↓↓↓

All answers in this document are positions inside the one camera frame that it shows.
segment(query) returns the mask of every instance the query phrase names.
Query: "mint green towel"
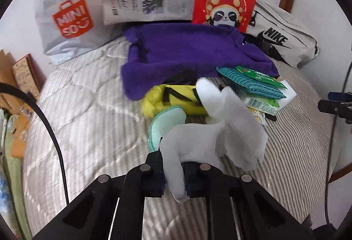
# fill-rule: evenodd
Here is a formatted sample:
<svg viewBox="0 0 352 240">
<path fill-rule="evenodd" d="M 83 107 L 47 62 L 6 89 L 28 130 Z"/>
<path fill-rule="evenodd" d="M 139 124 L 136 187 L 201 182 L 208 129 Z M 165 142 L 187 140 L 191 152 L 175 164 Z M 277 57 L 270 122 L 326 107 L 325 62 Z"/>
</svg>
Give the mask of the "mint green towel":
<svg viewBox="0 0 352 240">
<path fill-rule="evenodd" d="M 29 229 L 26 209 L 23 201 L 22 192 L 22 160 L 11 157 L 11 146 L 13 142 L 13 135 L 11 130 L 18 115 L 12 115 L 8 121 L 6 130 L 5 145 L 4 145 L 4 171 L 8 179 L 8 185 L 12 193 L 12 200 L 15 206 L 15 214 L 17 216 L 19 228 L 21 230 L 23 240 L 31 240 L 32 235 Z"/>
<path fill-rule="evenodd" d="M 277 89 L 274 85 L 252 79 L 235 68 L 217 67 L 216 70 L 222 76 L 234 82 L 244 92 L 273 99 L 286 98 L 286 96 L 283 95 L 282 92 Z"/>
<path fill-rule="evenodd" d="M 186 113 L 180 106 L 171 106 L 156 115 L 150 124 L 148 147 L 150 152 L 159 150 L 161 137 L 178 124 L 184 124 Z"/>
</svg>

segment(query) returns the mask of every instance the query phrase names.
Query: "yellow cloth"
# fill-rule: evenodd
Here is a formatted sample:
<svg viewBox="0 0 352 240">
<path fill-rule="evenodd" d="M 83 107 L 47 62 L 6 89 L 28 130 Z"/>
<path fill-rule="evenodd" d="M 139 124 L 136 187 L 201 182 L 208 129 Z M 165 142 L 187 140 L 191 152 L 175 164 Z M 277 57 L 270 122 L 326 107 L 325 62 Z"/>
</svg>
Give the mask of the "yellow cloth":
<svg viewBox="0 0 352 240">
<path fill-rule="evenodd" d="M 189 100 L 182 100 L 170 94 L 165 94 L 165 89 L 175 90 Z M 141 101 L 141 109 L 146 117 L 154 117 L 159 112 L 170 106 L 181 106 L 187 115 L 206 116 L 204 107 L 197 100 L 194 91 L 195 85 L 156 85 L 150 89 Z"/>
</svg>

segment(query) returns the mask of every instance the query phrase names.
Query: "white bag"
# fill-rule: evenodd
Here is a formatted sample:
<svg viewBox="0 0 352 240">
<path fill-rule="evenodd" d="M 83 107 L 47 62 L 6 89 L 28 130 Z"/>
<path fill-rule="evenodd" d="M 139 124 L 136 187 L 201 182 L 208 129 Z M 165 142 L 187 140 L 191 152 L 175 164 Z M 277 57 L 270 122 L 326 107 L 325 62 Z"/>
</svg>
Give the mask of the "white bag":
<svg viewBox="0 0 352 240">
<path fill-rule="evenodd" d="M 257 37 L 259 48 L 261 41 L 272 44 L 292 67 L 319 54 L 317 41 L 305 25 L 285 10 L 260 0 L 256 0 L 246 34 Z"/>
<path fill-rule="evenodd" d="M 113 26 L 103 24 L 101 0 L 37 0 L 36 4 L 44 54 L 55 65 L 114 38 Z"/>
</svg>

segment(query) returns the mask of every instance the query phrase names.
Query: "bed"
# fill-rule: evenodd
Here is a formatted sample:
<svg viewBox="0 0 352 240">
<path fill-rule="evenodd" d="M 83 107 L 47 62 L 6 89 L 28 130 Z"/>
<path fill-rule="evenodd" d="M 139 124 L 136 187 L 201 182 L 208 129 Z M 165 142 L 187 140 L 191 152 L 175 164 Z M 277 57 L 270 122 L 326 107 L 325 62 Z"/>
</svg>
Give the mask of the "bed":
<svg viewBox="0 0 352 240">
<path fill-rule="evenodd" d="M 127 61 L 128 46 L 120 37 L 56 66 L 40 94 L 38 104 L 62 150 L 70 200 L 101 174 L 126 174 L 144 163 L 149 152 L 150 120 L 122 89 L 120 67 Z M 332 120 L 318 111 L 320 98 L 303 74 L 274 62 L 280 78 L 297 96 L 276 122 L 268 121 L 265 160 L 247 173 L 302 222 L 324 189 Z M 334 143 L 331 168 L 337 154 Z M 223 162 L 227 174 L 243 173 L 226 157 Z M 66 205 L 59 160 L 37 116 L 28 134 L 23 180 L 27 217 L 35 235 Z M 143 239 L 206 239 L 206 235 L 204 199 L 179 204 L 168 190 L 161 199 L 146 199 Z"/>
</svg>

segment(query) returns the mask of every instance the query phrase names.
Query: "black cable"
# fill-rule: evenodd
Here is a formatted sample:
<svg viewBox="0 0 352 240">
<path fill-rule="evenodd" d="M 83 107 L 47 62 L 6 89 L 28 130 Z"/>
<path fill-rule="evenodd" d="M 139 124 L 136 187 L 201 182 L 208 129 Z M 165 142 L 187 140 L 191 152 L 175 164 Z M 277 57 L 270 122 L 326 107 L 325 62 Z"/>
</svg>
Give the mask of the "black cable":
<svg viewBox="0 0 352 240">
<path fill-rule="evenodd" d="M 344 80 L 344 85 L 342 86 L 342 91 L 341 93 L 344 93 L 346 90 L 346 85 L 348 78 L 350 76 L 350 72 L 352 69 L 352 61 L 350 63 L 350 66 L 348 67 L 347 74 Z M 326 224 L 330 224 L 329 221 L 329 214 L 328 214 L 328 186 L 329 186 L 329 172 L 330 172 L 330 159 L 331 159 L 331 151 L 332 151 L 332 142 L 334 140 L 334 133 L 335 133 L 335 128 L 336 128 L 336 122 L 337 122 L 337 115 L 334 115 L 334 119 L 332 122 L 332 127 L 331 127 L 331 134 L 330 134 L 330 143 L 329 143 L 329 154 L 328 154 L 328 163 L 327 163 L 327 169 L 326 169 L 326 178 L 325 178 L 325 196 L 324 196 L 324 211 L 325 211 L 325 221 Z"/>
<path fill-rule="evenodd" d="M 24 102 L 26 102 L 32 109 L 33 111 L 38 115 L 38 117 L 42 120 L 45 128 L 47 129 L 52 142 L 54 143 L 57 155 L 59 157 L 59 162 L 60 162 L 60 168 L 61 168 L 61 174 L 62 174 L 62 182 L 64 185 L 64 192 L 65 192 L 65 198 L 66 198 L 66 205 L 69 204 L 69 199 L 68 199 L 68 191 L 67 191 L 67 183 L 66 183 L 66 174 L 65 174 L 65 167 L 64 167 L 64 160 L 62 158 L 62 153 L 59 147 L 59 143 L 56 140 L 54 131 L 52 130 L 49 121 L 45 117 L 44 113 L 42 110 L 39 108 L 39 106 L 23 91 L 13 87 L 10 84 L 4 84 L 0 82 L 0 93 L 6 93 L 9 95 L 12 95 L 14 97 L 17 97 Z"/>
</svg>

↑↑↑

**TASK STATEMENT**
From the first line to the last, restate the entries exactly, without pictures.

**WORKED SOLUTION**
All answers in this document are positions inside the one camera frame that it shows.
segment(query) returns the mask of every instance the query phrase names.
Query: "mint green towel"
# fill-rule: evenodd
Here is a formatted sample:
<svg viewBox="0 0 352 240">
<path fill-rule="evenodd" d="M 83 107 L 47 62 L 6 89 L 28 130 Z"/>
<path fill-rule="evenodd" d="M 139 124 L 136 187 L 201 182 L 208 129 Z M 165 142 L 187 140 L 191 152 L 175 164 Z M 277 57 L 270 122 L 326 107 L 325 62 Z"/>
</svg>
Give the mask of the "mint green towel":
<svg viewBox="0 0 352 240">
<path fill-rule="evenodd" d="M 29 229 L 26 209 L 23 201 L 22 192 L 22 160 L 11 157 L 11 146 L 13 142 L 13 135 L 11 130 L 18 115 L 12 115 L 8 121 L 6 130 L 5 145 L 4 145 L 4 171 L 8 179 L 8 185 L 12 193 L 12 200 L 15 206 L 15 214 L 17 216 L 19 228 L 21 230 L 23 240 L 31 240 L 32 235 Z"/>
<path fill-rule="evenodd" d="M 277 89 L 274 85 L 252 79 L 235 68 L 217 67 L 216 70 L 222 76 L 234 82 L 244 92 L 273 99 L 286 98 L 286 96 L 283 95 L 282 92 Z"/>
<path fill-rule="evenodd" d="M 186 113 L 180 106 L 171 106 L 156 115 L 150 124 L 148 147 L 150 152 L 159 150 L 161 137 L 178 124 L 184 124 Z"/>
</svg>

segment(query) returns the mask of every instance the query phrase names.
Query: "yellow cloth"
# fill-rule: evenodd
Here is a formatted sample:
<svg viewBox="0 0 352 240">
<path fill-rule="evenodd" d="M 83 107 L 47 62 L 6 89 L 28 130 Z"/>
<path fill-rule="evenodd" d="M 139 124 L 136 187 L 201 182 L 208 129 Z M 165 142 L 187 140 L 191 152 L 175 164 Z M 277 57 L 270 122 L 326 107 L 325 62 Z"/>
</svg>
Give the mask of the "yellow cloth":
<svg viewBox="0 0 352 240">
<path fill-rule="evenodd" d="M 189 100 L 182 100 L 170 94 L 165 94 L 165 89 L 175 90 Z M 141 101 L 141 109 L 146 117 L 154 117 L 159 112 L 170 106 L 181 106 L 187 115 L 206 116 L 204 107 L 197 100 L 194 91 L 195 85 L 156 85 L 150 89 Z"/>
</svg>

segment(query) returns the mask of every instance the query phrase names.
Query: "white bag"
# fill-rule: evenodd
Here is a formatted sample:
<svg viewBox="0 0 352 240">
<path fill-rule="evenodd" d="M 83 107 L 47 62 L 6 89 L 28 130 Z"/>
<path fill-rule="evenodd" d="M 139 124 L 136 187 L 201 182 L 208 129 Z M 165 142 L 187 140 L 191 152 L 175 164 Z M 277 57 L 270 122 L 326 107 L 325 62 Z"/>
</svg>
Give the mask of the "white bag":
<svg viewBox="0 0 352 240">
<path fill-rule="evenodd" d="M 257 37 L 259 48 L 261 41 L 272 44 L 292 67 L 319 54 L 317 41 L 305 25 L 285 10 L 260 0 L 256 0 L 246 34 Z"/>
<path fill-rule="evenodd" d="M 113 26 L 103 24 L 101 0 L 37 0 L 36 4 L 44 54 L 55 65 L 114 38 Z"/>
</svg>

segment(query) returns the mask of every instance the query phrase names.
Query: "bed"
# fill-rule: evenodd
Here is a formatted sample:
<svg viewBox="0 0 352 240">
<path fill-rule="evenodd" d="M 83 107 L 47 62 L 6 89 L 28 130 Z"/>
<path fill-rule="evenodd" d="M 139 124 L 136 187 L 201 182 L 208 129 Z M 165 142 L 187 140 L 191 152 L 175 164 Z M 277 57 L 270 122 L 326 107 L 325 62 Z"/>
</svg>
Give the mask of the "bed":
<svg viewBox="0 0 352 240">
<path fill-rule="evenodd" d="M 127 61 L 128 46 L 120 37 L 56 66 L 40 94 L 38 104 L 62 150 L 70 200 L 101 174 L 126 174 L 144 163 L 149 152 L 150 120 L 122 89 L 120 67 Z M 332 120 L 318 111 L 320 98 L 303 74 L 274 62 L 280 78 L 297 96 L 276 122 L 268 121 L 265 160 L 247 173 L 302 222 L 324 189 Z M 334 143 L 331 168 L 337 154 Z M 223 162 L 227 174 L 243 173 L 226 157 Z M 66 205 L 59 160 L 37 116 L 28 134 L 23 180 L 27 217 L 35 235 Z M 143 239 L 206 239 L 206 235 L 204 199 L 179 204 L 168 190 L 161 199 L 146 199 Z"/>
</svg>

segment(query) returns the mask of every instance the query phrase names.
Query: "black cable"
# fill-rule: evenodd
Here is a formatted sample:
<svg viewBox="0 0 352 240">
<path fill-rule="evenodd" d="M 83 107 L 47 62 L 6 89 L 28 130 Z"/>
<path fill-rule="evenodd" d="M 139 124 L 136 187 L 201 182 L 208 129 Z M 165 142 L 187 140 L 191 152 L 175 164 Z M 277 57 L 270 122 L 326 107 L 325 62 Z"/>
</svg>
Give the mask of the "black cable":
<svg viewBox="0 0 352 240">
<path fill-rule="evenodd" d="M 344 80 L 344 85 L 342 86 L 342 91 L 341 93 L 344 93 L 346 90 L 346 85 L 348 78 L 350 76 L 350 72 L 352 69 L 352 61 L 350 63 L 350 66 L 348 67 L 347 74 Z M 326 224 L 330 224 L 329 221 L 329 214 L 328 214 L 328 186 L 329 186 L 329 172 L 330 172 L 330 159 L 331 159 L 331 151 L 332 151 L 332 142 L 334 140 L 334 133 L 335 133 L 335 128 L 336 128 L 336 122 L 337 122 L 337 115 L 334 115 L 334 119 L 332 122 L 332 127 L 331 127 L 331 134 L 330 134 L 330 143 L 329 143 L 329 154 L 328 154 L 328 163 L 327 163 L 327 169 L 326 169 L 326 178 L 325 178 L 325 196 L 324 196 L 324 211 L 325 211 L 325 221 Z"/>
<path fill-rule="evenodd" d="M 24 102 L 26 102 L 32 109 L 33 111 L 38 115 L 38 117 L 42 120 L 45 128 L 47 129 L 52 142 L 54 143 L 57 155 L 59 157 L 59 162 L 60 162 L 60 168 L 61 168 L 61 174 L 62 174 L 62 182 L 64 185 L 64 192 L 65 192 L 65 198 L 66 198 L 66 205 L 69 204 L 69 199 L 68 199 L 68 191 L 67 191 L 67 183 L 66 183 L 66 174 L 65 174 L 65 167 L 64 167 L 64 160 L 62 158 L 62 153 L 59 147 L 59 143 L 56 140 L 54 131 L 52 130 L 49 121 L 45 117 L 44 113 L 42 110 L 39 108 L 39 106 L 23 91 L 13 87 L 10 84 L 4 84 L 0 82 L 0 93 L 6 93 L 9 95 L 12 95 L 14 97 L 17 97 Z"/>
</svg>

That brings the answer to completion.